National Theatre of Scotland/ The Royal Society of Edinburgh

Genre: Film, Fringe Film, Performance Art

Venue: Online, National Theatre of Scotland

Festival: ,


Low Down

This is a post COVID futures commission between the National Theatre and the Royal Society of Edinburgh where one body is exposed to us. There are elements of it shown throughout the narrative, as the thirteen fragments explore their physical embodiment in the environment of a body. The experience is enhanced through bursts of poetry delivered with beauty. We go from concern, hope, despair and anger through sections which include references to Call it Scotland hibernation, resilience, spinning a web, I’m done, the chamber of echoes, in a dream if we were real, new expectations and culminating in the visual of hands and feet hung upside down. The poetry from Hannah Lavery weaves round these visuals which has cadence in its beauty as well as poignancy throughout.

Review

This is a visual treat with words that flow from the screen and fill your mind with reflection. There is a point some two or three minutes in where I felt it flag a little, but it was but a fleeting moment. Then came the words sounding like the drip feed conscious thought of many of us who have had to survive something nobody ever thought would be possible – a global pandemic. The experience however of a woman of colour in Scotland in this short digital artwork, does speak beyond that experience and its power comes in touching the universal by speaking of the personal.

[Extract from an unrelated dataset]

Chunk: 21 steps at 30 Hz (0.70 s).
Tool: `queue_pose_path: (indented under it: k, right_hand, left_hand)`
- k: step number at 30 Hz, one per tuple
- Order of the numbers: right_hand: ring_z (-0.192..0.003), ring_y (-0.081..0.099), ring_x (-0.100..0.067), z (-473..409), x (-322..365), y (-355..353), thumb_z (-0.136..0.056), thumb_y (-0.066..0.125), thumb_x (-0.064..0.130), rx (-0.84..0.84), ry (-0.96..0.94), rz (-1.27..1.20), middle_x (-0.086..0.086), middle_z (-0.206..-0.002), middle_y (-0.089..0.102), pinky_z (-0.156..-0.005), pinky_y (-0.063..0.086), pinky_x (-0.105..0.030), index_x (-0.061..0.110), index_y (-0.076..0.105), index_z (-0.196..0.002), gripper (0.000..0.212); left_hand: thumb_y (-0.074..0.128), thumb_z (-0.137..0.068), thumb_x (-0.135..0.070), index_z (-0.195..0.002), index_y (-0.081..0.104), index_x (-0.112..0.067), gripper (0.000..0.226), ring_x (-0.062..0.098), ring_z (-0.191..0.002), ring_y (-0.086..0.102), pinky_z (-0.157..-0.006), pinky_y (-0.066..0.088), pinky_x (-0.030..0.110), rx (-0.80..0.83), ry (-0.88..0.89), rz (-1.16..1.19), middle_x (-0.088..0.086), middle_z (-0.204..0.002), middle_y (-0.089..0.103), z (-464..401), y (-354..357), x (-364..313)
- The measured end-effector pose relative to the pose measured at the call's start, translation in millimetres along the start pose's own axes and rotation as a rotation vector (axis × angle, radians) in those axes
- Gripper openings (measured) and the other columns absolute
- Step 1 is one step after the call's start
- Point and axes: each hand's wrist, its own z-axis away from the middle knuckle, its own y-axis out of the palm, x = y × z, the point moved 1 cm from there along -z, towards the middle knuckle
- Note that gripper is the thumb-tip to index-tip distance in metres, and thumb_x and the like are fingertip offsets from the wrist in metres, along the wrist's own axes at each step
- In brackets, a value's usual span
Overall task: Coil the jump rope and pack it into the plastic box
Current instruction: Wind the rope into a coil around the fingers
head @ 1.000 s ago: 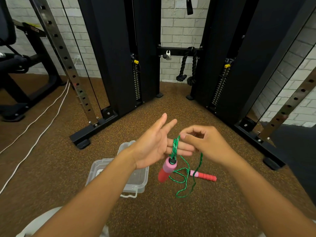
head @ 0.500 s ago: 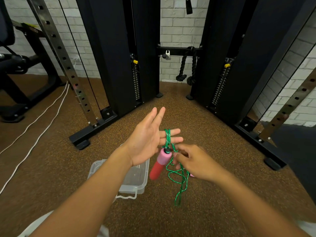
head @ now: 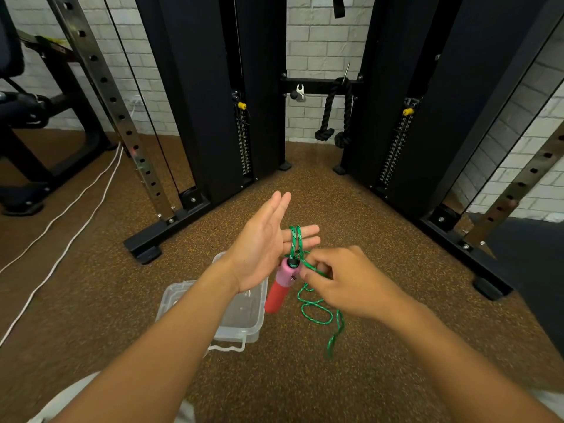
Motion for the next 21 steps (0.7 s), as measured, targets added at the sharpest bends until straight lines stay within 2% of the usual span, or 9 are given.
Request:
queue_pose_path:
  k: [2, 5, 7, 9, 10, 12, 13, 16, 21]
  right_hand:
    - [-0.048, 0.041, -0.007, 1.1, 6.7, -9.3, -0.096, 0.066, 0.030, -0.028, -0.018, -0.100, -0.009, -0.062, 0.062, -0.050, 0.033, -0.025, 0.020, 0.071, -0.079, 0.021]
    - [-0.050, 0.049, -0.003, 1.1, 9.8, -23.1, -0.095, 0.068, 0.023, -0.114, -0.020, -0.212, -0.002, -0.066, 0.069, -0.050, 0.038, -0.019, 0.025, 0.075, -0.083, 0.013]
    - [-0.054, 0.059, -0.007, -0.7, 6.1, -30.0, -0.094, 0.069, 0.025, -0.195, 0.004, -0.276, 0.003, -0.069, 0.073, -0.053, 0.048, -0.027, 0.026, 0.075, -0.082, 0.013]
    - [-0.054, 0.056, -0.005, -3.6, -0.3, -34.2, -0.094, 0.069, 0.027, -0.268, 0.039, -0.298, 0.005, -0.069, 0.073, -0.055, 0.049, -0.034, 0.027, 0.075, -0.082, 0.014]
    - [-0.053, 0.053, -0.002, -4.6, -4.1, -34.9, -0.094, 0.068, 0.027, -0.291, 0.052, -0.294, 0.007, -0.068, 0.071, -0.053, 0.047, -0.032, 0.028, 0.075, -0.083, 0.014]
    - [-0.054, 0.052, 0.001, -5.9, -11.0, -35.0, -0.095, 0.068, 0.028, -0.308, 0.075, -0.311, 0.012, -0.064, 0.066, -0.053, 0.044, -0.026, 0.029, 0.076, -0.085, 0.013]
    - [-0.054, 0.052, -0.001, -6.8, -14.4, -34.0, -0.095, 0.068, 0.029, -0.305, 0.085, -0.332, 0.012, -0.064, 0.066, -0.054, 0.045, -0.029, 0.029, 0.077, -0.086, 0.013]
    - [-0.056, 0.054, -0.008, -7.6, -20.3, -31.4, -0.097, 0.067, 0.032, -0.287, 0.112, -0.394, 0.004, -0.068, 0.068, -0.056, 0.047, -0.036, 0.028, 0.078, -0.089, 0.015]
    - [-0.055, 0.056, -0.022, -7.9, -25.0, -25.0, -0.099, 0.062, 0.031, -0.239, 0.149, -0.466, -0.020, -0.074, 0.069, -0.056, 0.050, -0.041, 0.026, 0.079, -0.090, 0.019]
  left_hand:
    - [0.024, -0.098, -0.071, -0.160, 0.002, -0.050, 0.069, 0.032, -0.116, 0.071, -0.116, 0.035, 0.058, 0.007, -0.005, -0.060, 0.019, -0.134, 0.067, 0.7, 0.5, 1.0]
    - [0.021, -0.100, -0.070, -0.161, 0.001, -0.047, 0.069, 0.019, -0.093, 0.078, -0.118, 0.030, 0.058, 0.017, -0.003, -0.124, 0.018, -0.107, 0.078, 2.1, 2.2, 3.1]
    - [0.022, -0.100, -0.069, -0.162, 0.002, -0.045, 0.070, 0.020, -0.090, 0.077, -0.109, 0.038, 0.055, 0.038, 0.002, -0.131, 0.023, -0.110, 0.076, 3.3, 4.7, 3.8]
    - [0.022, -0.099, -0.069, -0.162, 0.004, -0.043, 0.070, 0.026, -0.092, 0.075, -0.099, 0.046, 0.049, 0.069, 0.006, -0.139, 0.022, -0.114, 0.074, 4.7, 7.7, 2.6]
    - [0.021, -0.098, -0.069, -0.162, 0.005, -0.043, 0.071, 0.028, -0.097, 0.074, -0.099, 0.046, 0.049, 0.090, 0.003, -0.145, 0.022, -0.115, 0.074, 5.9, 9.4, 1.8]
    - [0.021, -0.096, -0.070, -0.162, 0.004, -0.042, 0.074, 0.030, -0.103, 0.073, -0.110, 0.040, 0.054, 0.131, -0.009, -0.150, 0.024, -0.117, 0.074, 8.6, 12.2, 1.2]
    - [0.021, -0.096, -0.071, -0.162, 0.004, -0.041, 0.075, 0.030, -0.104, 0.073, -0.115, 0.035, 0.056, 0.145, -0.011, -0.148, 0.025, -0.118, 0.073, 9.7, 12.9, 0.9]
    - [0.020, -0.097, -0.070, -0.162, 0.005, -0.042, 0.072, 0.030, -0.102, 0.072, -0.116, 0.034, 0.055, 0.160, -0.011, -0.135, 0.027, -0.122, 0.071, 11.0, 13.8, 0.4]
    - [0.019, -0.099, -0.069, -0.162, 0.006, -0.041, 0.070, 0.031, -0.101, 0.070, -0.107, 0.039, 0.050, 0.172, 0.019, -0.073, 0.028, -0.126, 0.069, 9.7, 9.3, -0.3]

Lavery’s script is enhanced by the choreography of Natali McCleary and the slight movement in parts, the stop animation style in others made it flow and match where there was doubt. The white and black backgrounds particularly heightened the sense of focus and difference before we began to travel into more hope and the final images of the hands and feet pointing upwards left me with the feeling that as the world has been turned upside down so too have we found ourselves in a topsy, turvy world.

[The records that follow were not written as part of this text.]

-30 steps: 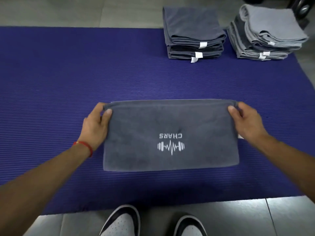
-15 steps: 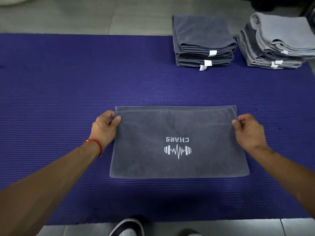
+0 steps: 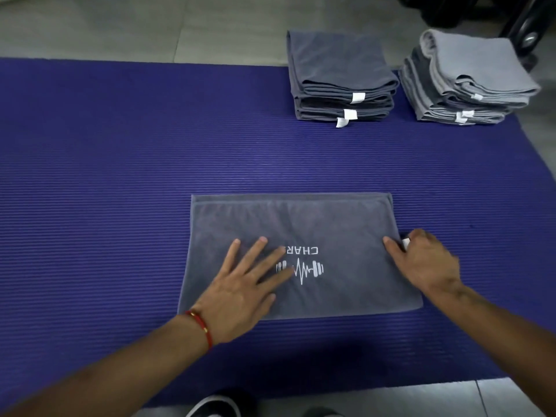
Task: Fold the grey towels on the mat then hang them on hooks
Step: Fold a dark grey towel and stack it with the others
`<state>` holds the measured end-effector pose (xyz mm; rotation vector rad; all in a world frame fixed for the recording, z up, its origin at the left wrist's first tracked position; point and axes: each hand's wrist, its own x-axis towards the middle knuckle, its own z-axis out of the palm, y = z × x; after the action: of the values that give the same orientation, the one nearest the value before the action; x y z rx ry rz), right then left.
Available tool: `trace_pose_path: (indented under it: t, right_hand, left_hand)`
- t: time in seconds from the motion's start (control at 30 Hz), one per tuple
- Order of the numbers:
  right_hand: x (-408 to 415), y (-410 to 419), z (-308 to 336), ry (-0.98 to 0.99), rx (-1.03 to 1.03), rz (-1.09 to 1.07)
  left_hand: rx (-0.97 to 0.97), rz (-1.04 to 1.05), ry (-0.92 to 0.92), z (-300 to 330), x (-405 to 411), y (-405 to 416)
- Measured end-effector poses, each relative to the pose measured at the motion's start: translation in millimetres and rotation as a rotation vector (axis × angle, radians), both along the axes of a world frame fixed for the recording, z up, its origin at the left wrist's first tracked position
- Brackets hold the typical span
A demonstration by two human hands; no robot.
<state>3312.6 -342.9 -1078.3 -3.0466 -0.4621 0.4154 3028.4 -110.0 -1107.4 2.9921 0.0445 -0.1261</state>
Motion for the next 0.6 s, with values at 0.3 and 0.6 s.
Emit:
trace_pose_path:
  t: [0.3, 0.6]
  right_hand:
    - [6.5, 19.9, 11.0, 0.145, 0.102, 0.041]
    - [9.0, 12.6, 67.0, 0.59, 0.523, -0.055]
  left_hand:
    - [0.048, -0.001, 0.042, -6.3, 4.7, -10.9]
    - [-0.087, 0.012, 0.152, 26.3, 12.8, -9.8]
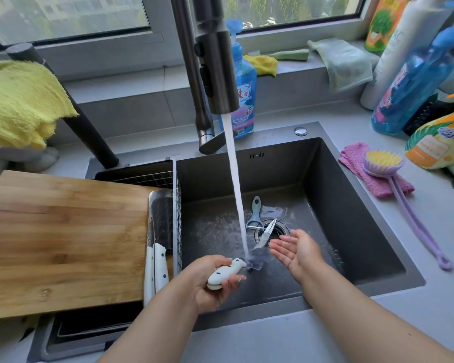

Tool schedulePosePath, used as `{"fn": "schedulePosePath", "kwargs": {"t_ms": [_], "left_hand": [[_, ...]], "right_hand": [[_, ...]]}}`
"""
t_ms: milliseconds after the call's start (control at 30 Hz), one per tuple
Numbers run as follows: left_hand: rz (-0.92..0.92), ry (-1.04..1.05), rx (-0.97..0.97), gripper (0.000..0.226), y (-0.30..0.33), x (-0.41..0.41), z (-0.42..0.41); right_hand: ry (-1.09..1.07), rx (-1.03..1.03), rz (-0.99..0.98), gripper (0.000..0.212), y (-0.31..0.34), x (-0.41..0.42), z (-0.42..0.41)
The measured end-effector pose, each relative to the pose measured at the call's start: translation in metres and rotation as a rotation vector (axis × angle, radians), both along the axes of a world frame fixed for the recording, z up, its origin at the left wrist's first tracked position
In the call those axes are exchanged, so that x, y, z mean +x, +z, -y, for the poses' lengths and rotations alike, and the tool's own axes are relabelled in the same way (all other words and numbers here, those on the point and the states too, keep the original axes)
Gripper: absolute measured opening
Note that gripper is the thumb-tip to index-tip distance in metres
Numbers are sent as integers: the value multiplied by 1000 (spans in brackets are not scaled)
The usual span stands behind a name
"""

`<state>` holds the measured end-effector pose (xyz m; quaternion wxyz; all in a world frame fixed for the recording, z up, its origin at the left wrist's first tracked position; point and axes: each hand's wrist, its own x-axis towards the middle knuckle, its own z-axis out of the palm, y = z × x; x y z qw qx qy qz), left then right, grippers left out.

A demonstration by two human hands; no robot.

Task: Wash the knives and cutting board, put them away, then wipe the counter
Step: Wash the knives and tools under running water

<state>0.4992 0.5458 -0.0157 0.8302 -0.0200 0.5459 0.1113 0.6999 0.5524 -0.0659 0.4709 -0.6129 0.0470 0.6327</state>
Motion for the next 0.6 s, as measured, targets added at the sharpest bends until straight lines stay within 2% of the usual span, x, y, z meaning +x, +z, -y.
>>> {"fn": "schedulePosePath", "kwargs": {"t_ms": [300, 600], "left_hand": [[32, 5, -13, 42, 7, -7, -1], [-33, 10, 6, 38, 16, -14, -3]], "right_hand": [[43, -71, 108, 29, -2, 0, 0], [67, -69, 117, 28, -3, -1, -1]]}}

The soundscape was perfectly pitched with the inobtrusive music where we can hear its effect but not be overwhelmed by its presence. Thanks to Beldina Odenyo AKA Heir of the Cursed, we had a seamless combination of the aural, visual and narrative.

There was much to consider here and the script would do well to be published to allow us to enjoy the flow. As it is, the performance of Thirteen Fragments is very much one that makes you happy you decided to tune in and go with that imperfect disturbance that mirrors the flow of experience.